───── DATA SUPPLIED
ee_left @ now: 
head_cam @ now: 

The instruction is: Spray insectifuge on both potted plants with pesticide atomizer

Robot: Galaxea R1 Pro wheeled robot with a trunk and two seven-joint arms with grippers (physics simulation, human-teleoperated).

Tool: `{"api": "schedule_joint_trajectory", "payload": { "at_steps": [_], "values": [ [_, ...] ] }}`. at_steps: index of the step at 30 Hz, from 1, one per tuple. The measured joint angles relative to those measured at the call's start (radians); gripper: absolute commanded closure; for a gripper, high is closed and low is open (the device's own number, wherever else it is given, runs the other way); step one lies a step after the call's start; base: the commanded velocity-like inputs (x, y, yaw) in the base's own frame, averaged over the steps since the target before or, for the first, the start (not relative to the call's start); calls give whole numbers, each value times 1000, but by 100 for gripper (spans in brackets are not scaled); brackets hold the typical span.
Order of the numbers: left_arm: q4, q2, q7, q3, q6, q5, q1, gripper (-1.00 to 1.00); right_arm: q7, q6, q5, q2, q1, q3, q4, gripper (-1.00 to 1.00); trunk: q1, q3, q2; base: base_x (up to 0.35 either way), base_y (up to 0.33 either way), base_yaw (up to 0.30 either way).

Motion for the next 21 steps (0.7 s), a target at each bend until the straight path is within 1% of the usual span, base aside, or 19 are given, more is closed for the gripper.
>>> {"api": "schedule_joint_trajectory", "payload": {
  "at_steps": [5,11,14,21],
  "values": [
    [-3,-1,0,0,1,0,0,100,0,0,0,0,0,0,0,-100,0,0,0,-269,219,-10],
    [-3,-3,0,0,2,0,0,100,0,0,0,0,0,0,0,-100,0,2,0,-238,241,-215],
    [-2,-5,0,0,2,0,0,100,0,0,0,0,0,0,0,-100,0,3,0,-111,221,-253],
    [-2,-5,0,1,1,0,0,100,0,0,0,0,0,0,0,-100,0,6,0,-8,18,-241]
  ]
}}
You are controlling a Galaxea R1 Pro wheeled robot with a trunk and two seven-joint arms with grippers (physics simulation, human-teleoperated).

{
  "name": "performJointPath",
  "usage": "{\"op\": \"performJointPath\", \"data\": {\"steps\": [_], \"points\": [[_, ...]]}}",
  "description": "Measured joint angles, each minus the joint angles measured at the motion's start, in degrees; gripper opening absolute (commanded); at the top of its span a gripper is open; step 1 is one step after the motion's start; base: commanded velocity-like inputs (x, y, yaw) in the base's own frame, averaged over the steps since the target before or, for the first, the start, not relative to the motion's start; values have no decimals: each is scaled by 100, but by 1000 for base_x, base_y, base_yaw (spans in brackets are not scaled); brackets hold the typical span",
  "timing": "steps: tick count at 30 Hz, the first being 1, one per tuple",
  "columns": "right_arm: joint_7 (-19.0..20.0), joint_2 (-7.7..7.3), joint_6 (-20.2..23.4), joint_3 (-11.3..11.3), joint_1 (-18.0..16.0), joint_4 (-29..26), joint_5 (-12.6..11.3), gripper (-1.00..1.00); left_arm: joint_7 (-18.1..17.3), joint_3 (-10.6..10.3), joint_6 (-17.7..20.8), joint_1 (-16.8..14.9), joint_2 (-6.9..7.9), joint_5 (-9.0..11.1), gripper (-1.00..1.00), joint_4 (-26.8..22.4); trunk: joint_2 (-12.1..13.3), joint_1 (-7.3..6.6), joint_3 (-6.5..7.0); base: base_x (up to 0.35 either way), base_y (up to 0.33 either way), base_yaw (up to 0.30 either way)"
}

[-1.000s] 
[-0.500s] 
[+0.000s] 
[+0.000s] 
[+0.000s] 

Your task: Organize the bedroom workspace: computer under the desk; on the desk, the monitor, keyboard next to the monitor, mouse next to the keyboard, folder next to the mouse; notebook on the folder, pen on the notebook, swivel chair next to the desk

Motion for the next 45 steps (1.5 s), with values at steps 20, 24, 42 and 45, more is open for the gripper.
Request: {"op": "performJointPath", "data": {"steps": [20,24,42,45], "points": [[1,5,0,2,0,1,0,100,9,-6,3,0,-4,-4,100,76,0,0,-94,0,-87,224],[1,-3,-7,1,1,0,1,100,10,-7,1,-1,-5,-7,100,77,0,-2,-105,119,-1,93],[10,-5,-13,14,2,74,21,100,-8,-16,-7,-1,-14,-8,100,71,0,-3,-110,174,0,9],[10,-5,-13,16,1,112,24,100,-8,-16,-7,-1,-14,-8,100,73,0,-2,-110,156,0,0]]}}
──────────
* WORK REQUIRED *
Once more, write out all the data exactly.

* SOLUTION BELOW *
ee_left @ now: 
head_cam @ now: 

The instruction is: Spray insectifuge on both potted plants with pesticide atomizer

Robot: Galaxea R1 Pro wheeled robot with a trunk and two seven-joint arms with grippers (physics simulation, human-teleoperated).

Tool: `{"api": "schedule_joint_trajectory", "payload": { "at_steps": [_], "values": [ [_, ...] ] }}`. at_steps: index of the step at 30 Hz, from 1, one per tuple. The measured joint angles relative to those measured at the call's start (radians); gripper: absolute commanded closure; for a gripper, high is closed and low is open (the device's own number, wherever else it is given, runs the other way); step one lies a step after the call's start; base: the commanded velocity-like inputs (x, y, yaw) in the base's own frame, averaged over the steps since the target before or, for the first, the start (not relative to the call's start); calls give whole numbers, each value times 1000, but by 100 for gripper (spans in brackets are not scaled); brackets hold the typical span.
Order of the numbers: left_arm: q4, q2, q7, q3, q6, q5, q1, gripper (-1.00 to 1.00); right_arm: q7, q6, q5, q2, q1, q3, q4, gripper (-1.00 to 1.00); trunk: q1, q3, q2; base: base_x (up to 0.35 either way), base_y (up to 0.33 either way), base_yaw (up to 0.30 either way).

Motion for the next 21 steps (0.7 s), a target at each bend until the straight path is within 1% of the usual span, base aside, or 19 are given, more is closed for the gripper.
>>> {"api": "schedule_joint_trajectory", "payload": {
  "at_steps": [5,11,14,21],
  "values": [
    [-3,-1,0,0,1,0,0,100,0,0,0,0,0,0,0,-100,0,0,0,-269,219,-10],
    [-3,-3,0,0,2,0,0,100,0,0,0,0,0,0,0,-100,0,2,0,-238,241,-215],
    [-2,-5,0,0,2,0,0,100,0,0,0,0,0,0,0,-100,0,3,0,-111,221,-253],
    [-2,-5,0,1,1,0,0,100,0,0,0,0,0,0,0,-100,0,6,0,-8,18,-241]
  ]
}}
You are controlling a Galaxea R1 Pro wheeled robot with a trunk and two seven-joint arms with grippers (physics simulation, human-teleoperated).

{
  "name": "performJointPath",
  "usage": "{\"op\": \"performJointPath\", \"data\": {\"steps\": [_], \"points\": [[_, ...]]}}",
  "description": "Measured joint angles, each minus the joint angles measured at the motion's start, in degrees; gripper opening absolute (commanded); at the top of its span a gripper is open; step 1 is one step after the motion's start; base: commanded velocity-like inputs (x, y, yaw) in the base's own frame, averaged over the steps since the target before or, for the first, the start, not relative to the motion's start; values have no decimals: each is scaled by 100, but by 1000 for base_x, base_y, base_yaw (spans in brackets are not scaled); brackets hold the typical span",
  "timing": "steps: tick count at 30 Hz, the first being 1, one per tuple",
  "columns": "right_arm: joint_7 (-19.0..20.0), joint_2 (-7.7..7.3), joint_6 (-20.2..23.4), joint_3 (-11.3..11.3), joint_1 (-18.0..16.0), joint_4 (-29..26), joint_5 (-12.6..11.3), gripper (-1.00..1.00); left_arm: joint_7 (-18.1..17.3), joint_3 (-10.6..10.3), joint_6 (-17.7..20.8), joint_1 (-16.8..14.9), joint_2 (-6.9..7.9), joint_5 (-9.0..11.1), gripper (-1.00..1.00), joint_4 (-26.8..22.4); trunk: joint_2 (-12.1..13.3), joint_1 (-7.3..6.6), joint_3 (-6.5..7.0); base: base_x (up to 0.35 either way), base_y (up to 0.33 either way), base_yaw (up to 0.30 either way)"
}

[-1.000s] 
[-0.500s] 
[+0.000s] 
[+0.000s] 
[+0.000s] 

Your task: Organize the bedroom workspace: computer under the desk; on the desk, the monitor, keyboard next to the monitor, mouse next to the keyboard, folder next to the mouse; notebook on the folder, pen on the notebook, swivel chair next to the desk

Motion for the next 45 steps (1.5 s), with values at steps 20, 24, 42 and 45, more is open for the gripper.
Request: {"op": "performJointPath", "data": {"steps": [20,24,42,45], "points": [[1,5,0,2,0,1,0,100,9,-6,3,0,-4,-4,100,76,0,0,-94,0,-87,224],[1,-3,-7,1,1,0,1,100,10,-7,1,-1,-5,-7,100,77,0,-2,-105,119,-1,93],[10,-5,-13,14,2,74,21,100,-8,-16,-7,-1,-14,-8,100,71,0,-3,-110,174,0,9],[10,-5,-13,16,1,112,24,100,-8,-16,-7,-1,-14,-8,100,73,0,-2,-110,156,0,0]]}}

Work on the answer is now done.